__Task__. Exact copy required. Repeat the records, but keep the pictures out.

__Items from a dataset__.
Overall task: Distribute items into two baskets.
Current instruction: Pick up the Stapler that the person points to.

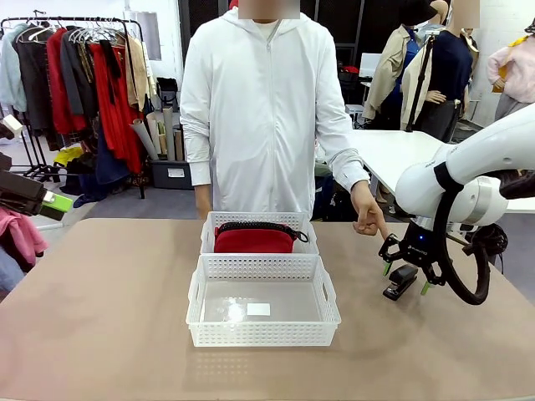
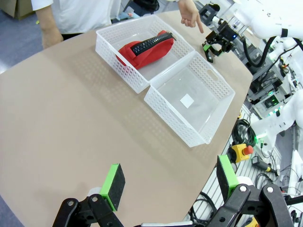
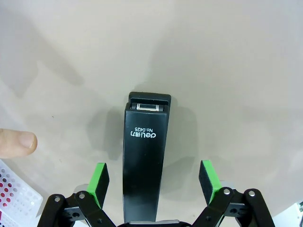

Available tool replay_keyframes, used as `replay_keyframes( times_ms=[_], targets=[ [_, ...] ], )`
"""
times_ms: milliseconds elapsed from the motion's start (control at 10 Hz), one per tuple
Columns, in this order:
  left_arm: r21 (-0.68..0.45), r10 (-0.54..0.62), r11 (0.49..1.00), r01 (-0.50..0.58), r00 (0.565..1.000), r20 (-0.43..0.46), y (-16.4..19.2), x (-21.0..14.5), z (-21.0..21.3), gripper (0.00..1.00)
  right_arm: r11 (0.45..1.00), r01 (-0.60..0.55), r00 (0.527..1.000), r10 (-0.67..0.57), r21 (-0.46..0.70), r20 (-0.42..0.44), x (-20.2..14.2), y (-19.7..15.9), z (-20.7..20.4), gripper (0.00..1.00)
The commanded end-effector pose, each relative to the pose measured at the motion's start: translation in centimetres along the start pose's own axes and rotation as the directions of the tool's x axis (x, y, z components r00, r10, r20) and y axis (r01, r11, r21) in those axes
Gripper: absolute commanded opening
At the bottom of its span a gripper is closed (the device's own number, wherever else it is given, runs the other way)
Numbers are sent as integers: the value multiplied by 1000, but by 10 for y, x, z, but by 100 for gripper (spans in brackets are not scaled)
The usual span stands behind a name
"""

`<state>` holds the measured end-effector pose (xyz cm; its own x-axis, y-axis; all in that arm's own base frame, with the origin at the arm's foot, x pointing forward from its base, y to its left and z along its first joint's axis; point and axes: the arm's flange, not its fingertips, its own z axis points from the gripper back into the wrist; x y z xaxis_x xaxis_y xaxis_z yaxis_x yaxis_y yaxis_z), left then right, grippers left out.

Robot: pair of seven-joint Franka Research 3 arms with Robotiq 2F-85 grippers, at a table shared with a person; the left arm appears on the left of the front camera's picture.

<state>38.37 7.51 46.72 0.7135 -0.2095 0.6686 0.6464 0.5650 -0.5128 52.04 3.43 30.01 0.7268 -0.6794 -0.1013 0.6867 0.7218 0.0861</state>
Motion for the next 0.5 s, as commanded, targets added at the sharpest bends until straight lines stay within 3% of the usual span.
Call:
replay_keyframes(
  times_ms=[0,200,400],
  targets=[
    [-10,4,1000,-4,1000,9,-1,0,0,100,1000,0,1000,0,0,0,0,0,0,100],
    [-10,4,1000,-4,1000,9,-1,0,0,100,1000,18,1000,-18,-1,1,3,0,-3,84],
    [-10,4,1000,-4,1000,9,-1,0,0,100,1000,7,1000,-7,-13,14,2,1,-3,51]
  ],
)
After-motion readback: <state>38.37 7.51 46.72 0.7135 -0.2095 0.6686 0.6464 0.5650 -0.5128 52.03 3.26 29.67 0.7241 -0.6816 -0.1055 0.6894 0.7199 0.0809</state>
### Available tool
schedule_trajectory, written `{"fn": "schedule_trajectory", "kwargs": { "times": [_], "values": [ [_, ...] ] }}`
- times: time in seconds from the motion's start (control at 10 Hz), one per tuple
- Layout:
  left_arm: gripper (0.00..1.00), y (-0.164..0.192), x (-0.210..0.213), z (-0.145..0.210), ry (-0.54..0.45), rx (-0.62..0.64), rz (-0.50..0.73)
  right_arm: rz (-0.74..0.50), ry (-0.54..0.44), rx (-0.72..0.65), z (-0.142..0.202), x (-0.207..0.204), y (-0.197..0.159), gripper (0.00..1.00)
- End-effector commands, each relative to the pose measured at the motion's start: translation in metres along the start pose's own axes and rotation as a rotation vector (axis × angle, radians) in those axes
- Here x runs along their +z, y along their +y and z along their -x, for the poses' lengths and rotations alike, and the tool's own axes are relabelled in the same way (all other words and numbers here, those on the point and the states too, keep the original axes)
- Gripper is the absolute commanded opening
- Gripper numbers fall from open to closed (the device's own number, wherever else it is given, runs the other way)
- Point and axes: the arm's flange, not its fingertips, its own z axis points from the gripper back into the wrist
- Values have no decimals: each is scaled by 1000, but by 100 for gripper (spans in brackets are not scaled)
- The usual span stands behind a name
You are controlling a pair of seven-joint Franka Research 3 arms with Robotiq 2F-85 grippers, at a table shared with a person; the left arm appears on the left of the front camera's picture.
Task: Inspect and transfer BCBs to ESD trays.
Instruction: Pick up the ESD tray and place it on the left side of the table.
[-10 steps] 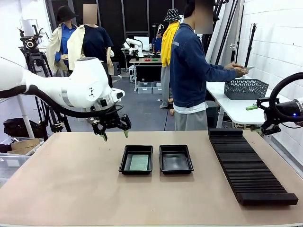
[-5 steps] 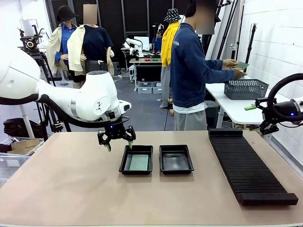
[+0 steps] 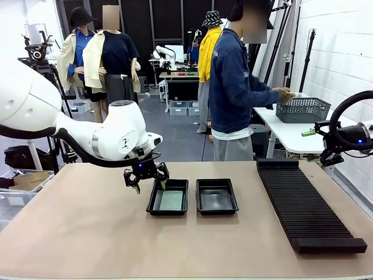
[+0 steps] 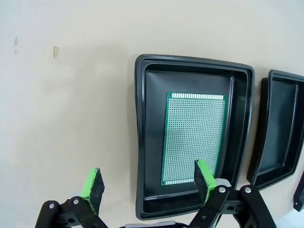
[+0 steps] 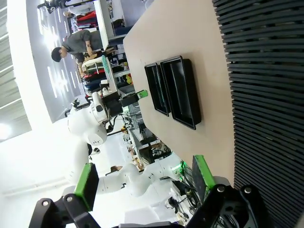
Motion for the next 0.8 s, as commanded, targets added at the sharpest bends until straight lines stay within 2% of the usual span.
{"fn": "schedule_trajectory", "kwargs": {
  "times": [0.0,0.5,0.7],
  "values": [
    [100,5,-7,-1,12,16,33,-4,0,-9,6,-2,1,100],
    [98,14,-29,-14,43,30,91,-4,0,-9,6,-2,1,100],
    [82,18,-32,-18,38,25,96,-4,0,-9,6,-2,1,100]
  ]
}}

__Reply__.
Overall task: Distribute items into two baskets.
Current instruction: Pick up the Stapler that the person points to.


Available tool replay_keyframes, used as `replay_keyframes( times_ms=[_], targets=[ [_, ...] ], )`
"""
times_ms: milliseconds elapsed from the motion's start (control at 10 Hz), one per tuple
Columns, in this order:
  left_arm: r21 (-0.68..0.45), r10 (-0.54..0.62), r11 (0.49..1.00), r01 (-0.50..0.58), r00 (0.565..1.000), r20 (-0.43..0.46), y (-16.4..19.2), x (-21.0..14.5), z (-21.0..21.3), gripper (0.00..1.00)
  right_arm: r11 (0.45..1.00), r01 (-0.60..0.55), r00 (0.527..1.000), r10 (-0.67..0.57), r21 (-0.46..0.70), r20 (-0.42..0.44), x (-20.2..14.2), y (-19.7..15.9), z (-20.7..20.4), gripper (0.00..1.00)
The commanded end-effector pose, each relative to the pose measured at the motion's start: translation in centimetres along the start pose's own axes and rotation as the directions of the tool's x axis (x, y, z components r00, r10, r20) and y axis (r01, r11, r21) in those axes
Gripper: absolute commanded opening
At the bottom of its span a gripper is closed (the device's own number, wherever else it is given, runs the other way)
Numbers are sent as integers: the value multiplied by 1000, but by 10 for y, x, z, but by 100 for gripper (spans in brackets are not scaled)
The usual span stands behind a name
"""

`<state>` holds the measured end-effector pose (xyz cm; its own x-axis, y-axis; all in that arm's own base frame, with the origin at the arm's foot, x pointing forward from its base, y to its left and z along its first joint's axis; point and axes: the arm's flange, not its fingertips, its own z axis points from the gripper back into the wrist; x y z xaxis_x xaxis_y xaxis_z yaxis_x yaxis_y yaxis_z), left then right, grippers left out.

Robot: pair of seven-joint Franka Research 3 arms with Robotiq 2F-85 grippers, at a table shared with a person; the left arm appears on the left of the front camera's picture.

<state>38.37 7.51 46.72 0.7135 -0.2095 0.6686 0.6464 0.5650 -0.5128 52.04 3.43 30.01 0.7268 -0.6794 -0.1013 0.6867 0.7218 0.0861</state>
Motion for the next 0.5 s, as commanded, targets added at the sharpest bends until straight lines stay within 3% of the usual span.
Call:
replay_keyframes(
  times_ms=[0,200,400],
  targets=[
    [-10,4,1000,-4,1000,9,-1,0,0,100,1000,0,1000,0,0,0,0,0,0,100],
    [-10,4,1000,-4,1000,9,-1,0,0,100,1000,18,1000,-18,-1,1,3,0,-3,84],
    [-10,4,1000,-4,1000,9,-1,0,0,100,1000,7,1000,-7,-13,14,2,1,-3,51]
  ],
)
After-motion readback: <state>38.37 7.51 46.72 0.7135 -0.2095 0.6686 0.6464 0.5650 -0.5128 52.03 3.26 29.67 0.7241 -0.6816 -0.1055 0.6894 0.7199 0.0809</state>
### Available tool
schedule_trajectory, written `{"fn": "schedule_trajectory", "kwargs": { "times": [_], "values": [ [_, ...] ] }}`
- times: time in seconds from the motion's start (control at 10 Hz), one per tuple
- Layout:
  left_arm: gripper (0.00..1.00), y (-0.164..0.192), x (-0.210..0.213), z (-0.145..0.210), ry (-0.54..0.45), rx (-0.62..0.64), rz (-0.50..0.73)
  right_arm: rz (-0.74..0.50), ry (-0.54..0.44), rx (-0.72..0.65), z (-0.142..0.202), x (-0.207..0.204), y (-0.197..0.159), gripper (0.00..1.00)
- End-effector commands, each relative to the pose measured at the motion's start: translation in metres along the start pose's own axes and rotation as a rotation vector (axis × angle, radians) in those axes
- Here x runs along their +z, y along their +y and z along their -x, for the poses' lengths and rotations alike, and the tool's own axes are relabelled in the same way (all other words and numbers here, those on the point and the states too, keep the original axes)
- Gripper is the absolute commanded opening
- Gripper numbers fall from open to closed (the device's own number, wherever else it is given, runs the other way)
- Point and axes: the arm's flange, not its fingertips, its own z axis points from the gripper back into the wrist
- Values have no decimals: each is scaled by 1000, but by 100 for gripper (spans in brackets are not scaled)
- The usual span stands behind a name
You are controlling a pair of seven-joint Franka Research 3 arms with Robotiq 2F-85 grippers, at a table shared with a person; the left arm appears on the left of the front camera's picture.
Task: Inspect and transfer BCBs to ESD trays.
Instruction: Pick up the ESD tray and place it on the left side of the table.
[-10 steps] 
[-5 steps] 
[+0 steps] 
[+0 steps] 
[+0 steps] 
Motion for the next 0.8 s, as commanded, targets added at the sharpest bends until straight lines stay within 2% of the usual span.
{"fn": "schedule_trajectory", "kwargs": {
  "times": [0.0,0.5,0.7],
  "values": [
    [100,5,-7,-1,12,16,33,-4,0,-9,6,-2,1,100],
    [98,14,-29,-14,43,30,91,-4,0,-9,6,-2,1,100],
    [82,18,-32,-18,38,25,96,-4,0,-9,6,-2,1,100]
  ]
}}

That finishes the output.